Just got some fibre cpu's need help to refine them if I can ? Do I use AP or go with AR to refine ?

Keith


See pic's


----------



## KCGreg (Apr 2, 2009)

Either one of those processes will work for those chips. If you have more time than nitric then AP is the way to go for removing the base metals and recovering your gold. On the other hand if nitric is readily available, you can process the chips in 35% nitric which will do the same thing in less time. Either way will remove the majority of your base metals, leaving gold foils and pins to be processed by AR. You could skip that step tho and go straight to AR and just dissolve everything together and then precipitate your values. I think you'll find if you remove the base metals before you go to refine your gold, you will have much better luck and much cleaner gold.


----------



## glorycloud (Apr 2, 2009)

Keith,

I have a batch of these same CPU's going right now in AP. The pins come off right away which is good but the gold foils are still bonded to the steel legs. I am just letting the legs soak in the AP as I am in no rush. It's been about 4 days and I freshened the AP yesterday with more H2O2.

I will process the rest of the CPU chip later when I get the right kind of fume hood to even consider using nitric or AR. I will try and keep you posted on how the soak is going but it may be a while as steel doesn't seem to dissolve too quickly in AP.


----------



## Despotic (Apr 3, 2009)

I thought these CPU's have values in side of them as well.
Wouldn't the CPU's need to be crushed or milled before processing, at lease the core's broken open, 
or is that just the ceramic and "lid type" CPU's?

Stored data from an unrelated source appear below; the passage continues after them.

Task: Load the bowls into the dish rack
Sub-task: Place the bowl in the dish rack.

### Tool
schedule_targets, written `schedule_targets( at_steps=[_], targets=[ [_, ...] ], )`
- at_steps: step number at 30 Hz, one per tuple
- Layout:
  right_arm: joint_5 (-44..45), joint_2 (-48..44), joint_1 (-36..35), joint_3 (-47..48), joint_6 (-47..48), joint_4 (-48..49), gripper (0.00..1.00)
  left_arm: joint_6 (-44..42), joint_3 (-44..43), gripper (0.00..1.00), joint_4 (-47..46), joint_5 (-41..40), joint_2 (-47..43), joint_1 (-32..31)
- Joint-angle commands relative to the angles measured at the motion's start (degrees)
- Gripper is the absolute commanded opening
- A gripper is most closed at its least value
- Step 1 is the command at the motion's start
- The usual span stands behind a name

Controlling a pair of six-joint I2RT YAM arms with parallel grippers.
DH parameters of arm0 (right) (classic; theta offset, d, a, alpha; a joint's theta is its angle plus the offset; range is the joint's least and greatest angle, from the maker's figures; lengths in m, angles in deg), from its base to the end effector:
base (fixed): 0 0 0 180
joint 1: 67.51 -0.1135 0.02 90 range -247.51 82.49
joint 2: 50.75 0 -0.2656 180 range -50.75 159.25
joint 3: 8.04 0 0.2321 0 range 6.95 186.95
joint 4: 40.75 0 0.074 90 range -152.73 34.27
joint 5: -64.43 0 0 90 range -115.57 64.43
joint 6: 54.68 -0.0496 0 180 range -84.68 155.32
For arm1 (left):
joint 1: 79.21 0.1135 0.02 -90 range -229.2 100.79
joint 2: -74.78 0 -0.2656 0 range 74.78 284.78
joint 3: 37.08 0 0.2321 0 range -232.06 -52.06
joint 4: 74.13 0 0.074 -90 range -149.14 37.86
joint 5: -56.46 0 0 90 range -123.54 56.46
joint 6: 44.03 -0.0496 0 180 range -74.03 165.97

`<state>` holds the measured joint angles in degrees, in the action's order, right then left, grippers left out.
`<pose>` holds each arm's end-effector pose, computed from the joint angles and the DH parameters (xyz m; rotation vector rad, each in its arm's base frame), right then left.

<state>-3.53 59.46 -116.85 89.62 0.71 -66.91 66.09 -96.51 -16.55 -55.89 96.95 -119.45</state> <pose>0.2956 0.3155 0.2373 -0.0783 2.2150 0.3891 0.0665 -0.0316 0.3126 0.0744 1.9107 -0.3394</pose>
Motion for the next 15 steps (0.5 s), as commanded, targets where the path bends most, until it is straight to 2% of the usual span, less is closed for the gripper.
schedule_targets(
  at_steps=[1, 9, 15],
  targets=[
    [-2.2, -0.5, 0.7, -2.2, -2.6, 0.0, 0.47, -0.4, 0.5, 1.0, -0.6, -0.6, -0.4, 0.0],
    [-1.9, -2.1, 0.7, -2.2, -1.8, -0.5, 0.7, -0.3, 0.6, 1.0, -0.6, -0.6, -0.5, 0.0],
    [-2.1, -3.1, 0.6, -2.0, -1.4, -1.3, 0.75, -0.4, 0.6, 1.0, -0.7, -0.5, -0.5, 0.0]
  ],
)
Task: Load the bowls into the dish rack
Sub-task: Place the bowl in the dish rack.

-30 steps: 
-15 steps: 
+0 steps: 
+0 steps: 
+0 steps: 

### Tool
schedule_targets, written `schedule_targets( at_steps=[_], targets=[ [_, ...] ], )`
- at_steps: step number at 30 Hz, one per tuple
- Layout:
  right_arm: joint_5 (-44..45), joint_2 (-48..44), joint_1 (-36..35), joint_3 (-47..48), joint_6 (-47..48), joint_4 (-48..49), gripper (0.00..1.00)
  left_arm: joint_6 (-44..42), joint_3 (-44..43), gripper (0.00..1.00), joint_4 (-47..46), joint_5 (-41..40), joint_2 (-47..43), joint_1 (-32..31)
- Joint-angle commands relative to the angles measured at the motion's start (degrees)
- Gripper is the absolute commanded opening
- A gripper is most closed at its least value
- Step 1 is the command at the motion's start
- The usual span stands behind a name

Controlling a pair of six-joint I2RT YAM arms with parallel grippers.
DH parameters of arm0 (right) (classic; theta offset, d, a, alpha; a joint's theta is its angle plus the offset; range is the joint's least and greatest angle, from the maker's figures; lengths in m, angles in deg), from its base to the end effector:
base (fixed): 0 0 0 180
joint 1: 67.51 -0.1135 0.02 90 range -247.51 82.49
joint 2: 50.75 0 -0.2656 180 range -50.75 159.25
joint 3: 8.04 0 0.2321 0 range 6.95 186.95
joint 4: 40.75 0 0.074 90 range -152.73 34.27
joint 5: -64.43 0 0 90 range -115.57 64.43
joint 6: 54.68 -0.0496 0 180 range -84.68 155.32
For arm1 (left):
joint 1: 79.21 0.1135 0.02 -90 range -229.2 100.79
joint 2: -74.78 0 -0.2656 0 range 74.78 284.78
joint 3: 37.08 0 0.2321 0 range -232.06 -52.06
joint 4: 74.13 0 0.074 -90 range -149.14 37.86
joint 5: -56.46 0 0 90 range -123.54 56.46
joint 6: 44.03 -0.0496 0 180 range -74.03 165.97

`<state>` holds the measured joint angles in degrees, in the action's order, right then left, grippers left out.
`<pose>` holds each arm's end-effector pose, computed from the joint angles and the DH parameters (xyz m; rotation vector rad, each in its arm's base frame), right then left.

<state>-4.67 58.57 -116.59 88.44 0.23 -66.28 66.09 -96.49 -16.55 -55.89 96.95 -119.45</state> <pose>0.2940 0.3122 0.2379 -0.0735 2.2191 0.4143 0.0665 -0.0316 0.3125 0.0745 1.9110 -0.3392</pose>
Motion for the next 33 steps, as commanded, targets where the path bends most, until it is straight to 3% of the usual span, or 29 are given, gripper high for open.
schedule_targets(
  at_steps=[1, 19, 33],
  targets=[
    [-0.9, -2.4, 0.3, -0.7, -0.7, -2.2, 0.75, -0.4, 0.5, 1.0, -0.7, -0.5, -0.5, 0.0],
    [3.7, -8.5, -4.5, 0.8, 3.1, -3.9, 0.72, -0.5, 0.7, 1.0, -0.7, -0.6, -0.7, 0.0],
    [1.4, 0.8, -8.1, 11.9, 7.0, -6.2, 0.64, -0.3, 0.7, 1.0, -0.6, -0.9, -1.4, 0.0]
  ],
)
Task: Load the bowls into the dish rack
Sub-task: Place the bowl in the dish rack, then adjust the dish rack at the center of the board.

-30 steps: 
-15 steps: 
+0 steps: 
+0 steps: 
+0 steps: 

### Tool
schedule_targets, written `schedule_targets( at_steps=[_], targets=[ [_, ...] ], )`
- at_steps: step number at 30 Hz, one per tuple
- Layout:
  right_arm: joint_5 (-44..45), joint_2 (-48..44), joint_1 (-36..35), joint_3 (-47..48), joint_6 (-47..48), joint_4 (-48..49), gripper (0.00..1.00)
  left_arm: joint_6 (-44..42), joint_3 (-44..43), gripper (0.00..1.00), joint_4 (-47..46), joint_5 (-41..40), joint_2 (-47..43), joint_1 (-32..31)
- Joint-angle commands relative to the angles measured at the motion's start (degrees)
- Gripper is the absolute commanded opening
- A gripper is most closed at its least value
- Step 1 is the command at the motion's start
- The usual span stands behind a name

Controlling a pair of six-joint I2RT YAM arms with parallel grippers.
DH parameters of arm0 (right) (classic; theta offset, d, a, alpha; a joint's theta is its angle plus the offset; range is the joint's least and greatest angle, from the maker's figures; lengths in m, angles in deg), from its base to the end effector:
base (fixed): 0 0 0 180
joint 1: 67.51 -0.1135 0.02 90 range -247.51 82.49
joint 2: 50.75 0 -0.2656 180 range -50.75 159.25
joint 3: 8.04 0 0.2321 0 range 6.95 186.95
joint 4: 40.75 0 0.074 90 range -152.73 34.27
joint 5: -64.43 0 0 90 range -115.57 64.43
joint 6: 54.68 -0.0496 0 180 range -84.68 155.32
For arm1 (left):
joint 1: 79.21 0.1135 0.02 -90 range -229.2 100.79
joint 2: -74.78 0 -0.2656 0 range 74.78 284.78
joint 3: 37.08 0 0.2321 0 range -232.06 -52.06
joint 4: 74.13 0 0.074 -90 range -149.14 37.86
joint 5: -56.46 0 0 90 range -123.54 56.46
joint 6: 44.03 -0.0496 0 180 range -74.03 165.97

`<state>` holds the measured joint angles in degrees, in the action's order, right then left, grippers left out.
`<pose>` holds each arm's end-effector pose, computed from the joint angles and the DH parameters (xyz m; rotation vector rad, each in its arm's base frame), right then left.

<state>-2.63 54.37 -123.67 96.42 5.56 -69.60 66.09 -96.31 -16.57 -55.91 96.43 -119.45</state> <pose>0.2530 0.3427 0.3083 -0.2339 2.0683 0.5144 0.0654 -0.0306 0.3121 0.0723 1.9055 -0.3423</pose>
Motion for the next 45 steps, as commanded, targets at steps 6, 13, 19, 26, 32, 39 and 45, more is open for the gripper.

I have several pounds of these waiting to be processed when I know the correct method for using 
AP on them so keep this threat going plz.

btw glorycloud, I'm in GA also.

-Craig

*Edit:* I'm also wondering if ball grid array IC's should/can be processed with the CPU's?


----------



## KCGreg (Apr 3, 2009)

I think there are some values inside but you would have to grind or mill them to a powder to get to all of it. I have a small mill for cats and small lots of processors and stuff but I have never put in the plastic processors, I didn't feel there was enough inside to warrant doing so. I'll rephrase that, theres not enough inside I to make me want to listen to that mill for a couple hours! 

Steve's AP video that he has for recovery from fingers will also work on cpus'. I found though, that it tended to make the foils very fine and a little more difficult to work with so I give everything a nitric acid run before going to AR. 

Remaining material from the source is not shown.